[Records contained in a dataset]
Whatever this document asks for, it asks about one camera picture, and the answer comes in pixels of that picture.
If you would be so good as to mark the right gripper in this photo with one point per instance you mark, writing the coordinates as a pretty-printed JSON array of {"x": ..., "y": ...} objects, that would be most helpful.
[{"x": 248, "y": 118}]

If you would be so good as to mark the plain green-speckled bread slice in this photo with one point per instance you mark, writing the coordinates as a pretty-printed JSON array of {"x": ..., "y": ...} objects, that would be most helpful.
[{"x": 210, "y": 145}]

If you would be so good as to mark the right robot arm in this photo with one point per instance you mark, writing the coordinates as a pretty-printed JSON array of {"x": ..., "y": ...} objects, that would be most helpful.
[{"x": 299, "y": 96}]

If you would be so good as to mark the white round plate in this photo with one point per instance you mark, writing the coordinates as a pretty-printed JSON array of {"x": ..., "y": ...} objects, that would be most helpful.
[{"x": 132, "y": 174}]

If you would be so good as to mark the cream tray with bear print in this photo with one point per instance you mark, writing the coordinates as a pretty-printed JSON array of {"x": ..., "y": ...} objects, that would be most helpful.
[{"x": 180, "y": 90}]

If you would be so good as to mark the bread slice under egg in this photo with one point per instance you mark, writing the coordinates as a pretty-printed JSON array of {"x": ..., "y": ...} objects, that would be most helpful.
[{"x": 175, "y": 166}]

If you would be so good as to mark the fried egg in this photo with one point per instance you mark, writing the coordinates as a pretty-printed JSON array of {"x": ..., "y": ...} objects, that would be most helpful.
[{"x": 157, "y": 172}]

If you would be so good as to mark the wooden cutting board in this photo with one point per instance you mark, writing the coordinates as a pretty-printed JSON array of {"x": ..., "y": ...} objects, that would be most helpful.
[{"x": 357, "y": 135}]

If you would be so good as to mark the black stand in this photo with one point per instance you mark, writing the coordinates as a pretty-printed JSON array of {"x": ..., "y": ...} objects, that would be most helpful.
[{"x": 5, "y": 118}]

TASK OBJECTIVE: Please copy out every line shown above, exactly.

EXERCISE RESPONSE:
Whatever this document asks for, it asks about one camera picture, and the answer comes in pixels of that picture.
If you would be so good as to mark the right gripper in this photo with one point per instance you mark, writing the coordinates as a pretty-printed JSON array of {"x": ..., "y": ...} objects, that would be most helpful.
[{"x": 248, "y": 118}]

If you would be so good as to mark the plain green-speckled bread slice in this photo with one point per instance you mark, writing the coordinates as a pretty-printed JSON array of {"x": ..., "y": ...} objects, that would be most helpful.
[{"x": 210, "y": 145}]

If you would be so good as to mark the right robot arm in this photo with one point per instance you mark, writing the coordinates as a pretty-printed JSON array of {"x": ..., "y": ...} objects, that would be most helpful.
[{"x": 299, "y": 96}]

If you would be so good as to mark the white round plate in this photo with one point per instance you mark, writing the coordinates as a pretty-printed JSON array of {"x": ..., "y": ...} objects, that would be most helpful.
[{"x": 132, "y": 174}]

If you would be so good as to mark the cream tray with bear print in this photo with one point per instance you mark, writing the coordinates as a pretty-printed JSON array of {"x": ..., "y": ...} objects, that would be most helpful.
[{"x": 180, "y": 90}]

If you would be so good as to mark the bread slice under egg in this photo with one point per instance you mark, writing the coordinates as a pretty-printed JSON array of {"x": ..., "y": ...} objects, that would be most helpful.
[{"x": 175, "y": 166}]

If you would be so good as to mark the fried egg in this photo with one point per instance you mark, writing the coordinates as a pretty-printed JSON array of {"x": ..., "y": ...} objects, that would be most helpful.
[{"x": 157, "y": 172}]

If you would be so good as to mark the wooden cutting board in this photo with one point per instance you mark, writing the coordinates as a pretty-printed JSON array of {"x": ..., "y": ...} objects, that would be most helpful.
[{"x": 357, "y": 135}]

If you would be so good as to mark the black stand in this photo with one point per instance you mark, writing the coordinates as a pretty-printed JSON array of {"x": ..., "y": ...} objects, that would be most helpful.
[{"x": 5, "y": 118}]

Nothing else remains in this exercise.